Three: Did I mention I hate having stuff all over my counters? My fantasy kitchen is spare and bare with empty counters and wide expanses of space. But alas, we have to eat, so my counters are covered with food. Right now I’m trying to figure out what to do with the many lovely tomatoes we received from our CSA over the past two weeks. (I’ve been eating them every day, but I’m the only one in the family who will.)

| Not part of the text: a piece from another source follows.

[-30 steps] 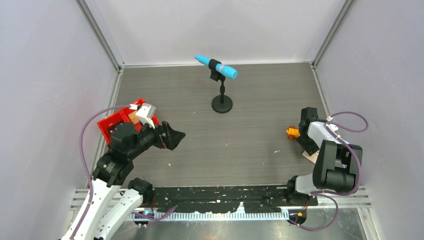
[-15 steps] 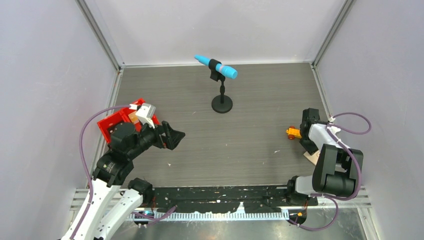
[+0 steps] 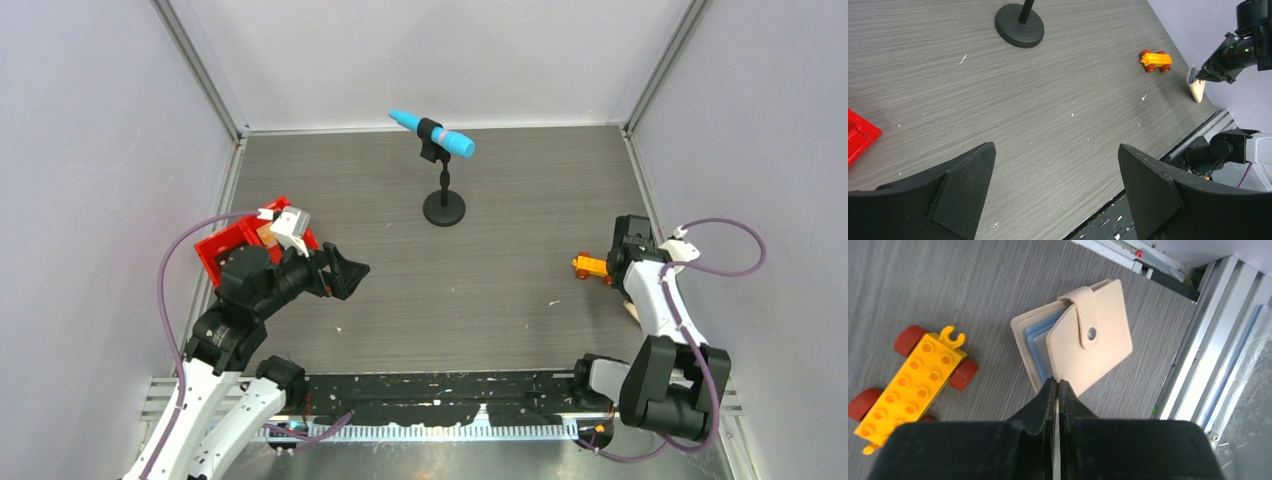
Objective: Take the credit cards out of the card holder
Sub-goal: Pick up the card holder from the corner of the board, then place the card holder at the center of the board.
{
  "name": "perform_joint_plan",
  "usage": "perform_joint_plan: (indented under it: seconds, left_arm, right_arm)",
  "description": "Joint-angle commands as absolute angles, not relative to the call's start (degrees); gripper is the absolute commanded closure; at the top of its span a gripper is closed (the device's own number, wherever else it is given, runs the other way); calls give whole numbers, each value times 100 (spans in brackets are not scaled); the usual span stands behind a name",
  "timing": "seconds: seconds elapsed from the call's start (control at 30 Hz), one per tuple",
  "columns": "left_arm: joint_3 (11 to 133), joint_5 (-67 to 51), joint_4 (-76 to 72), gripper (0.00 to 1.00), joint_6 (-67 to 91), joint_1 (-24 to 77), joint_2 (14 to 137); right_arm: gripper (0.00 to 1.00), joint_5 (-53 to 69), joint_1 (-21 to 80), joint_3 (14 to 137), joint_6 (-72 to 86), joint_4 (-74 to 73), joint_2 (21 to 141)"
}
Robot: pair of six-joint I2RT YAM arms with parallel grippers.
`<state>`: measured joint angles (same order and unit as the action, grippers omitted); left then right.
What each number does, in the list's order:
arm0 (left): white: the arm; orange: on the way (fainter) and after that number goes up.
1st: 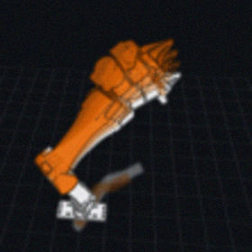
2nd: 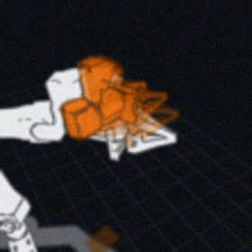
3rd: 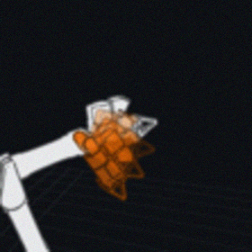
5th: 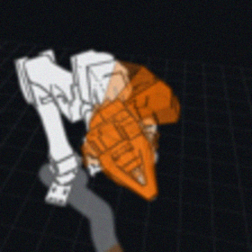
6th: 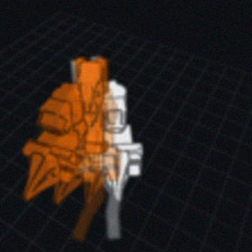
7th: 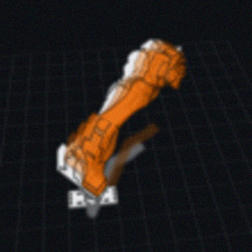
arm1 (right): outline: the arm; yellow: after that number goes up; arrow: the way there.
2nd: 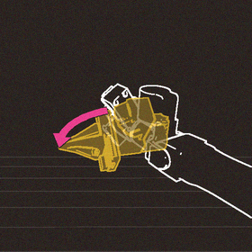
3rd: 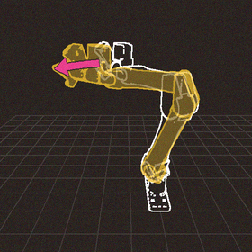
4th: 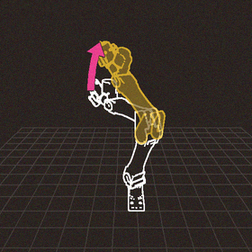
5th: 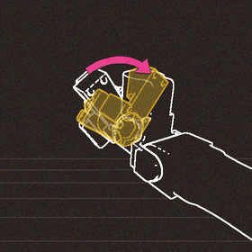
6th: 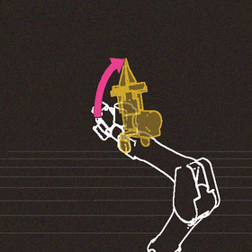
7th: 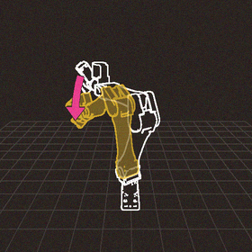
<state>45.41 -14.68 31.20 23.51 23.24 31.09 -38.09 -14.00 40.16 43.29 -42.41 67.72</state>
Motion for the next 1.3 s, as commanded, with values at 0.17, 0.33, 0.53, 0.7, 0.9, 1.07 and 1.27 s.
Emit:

Four: In the past week, Moriah has done two osmosis experiments with eggs. The first culminated in egg all over the counter and floor before I could take a photo. The second, um… culminated in egg all over the counter and floor before I could take a photo.
Five: This is her other experiment: sodium bicarbonate crystals.
She begged and begged and I said no and said no… until I realized I was telling my child she couldn’t do science because I wanted a clean counter.
Maybe I’m not actually cut out for this home school gig after all.
Six: Amongst the bag of tomatoes (what, you don’t keep your tomatoes in Athleta bags?) and Sculpey creations (that’s a giraffe eating from a tree) and rice is a bag of moldy cheese. On Monday I took all the moldy cheeses (last count: 5 types) out of the fridge so we could look at the different molds under the microscope… but we haven’t gotten to it yet.
Seven: the other experiment is to see how long I leave that bottle of fake “Original syrup” we inherited from a pancake breakfast on the counter before I can’t take it any more and throw it away.
Wait- I have an idea! We could do an egg-osmosis experiment to see which direction the fluids run through the permeable membrane if we soak an egg in corn syrup…
We’ll see if I can capture a photo before it explodes.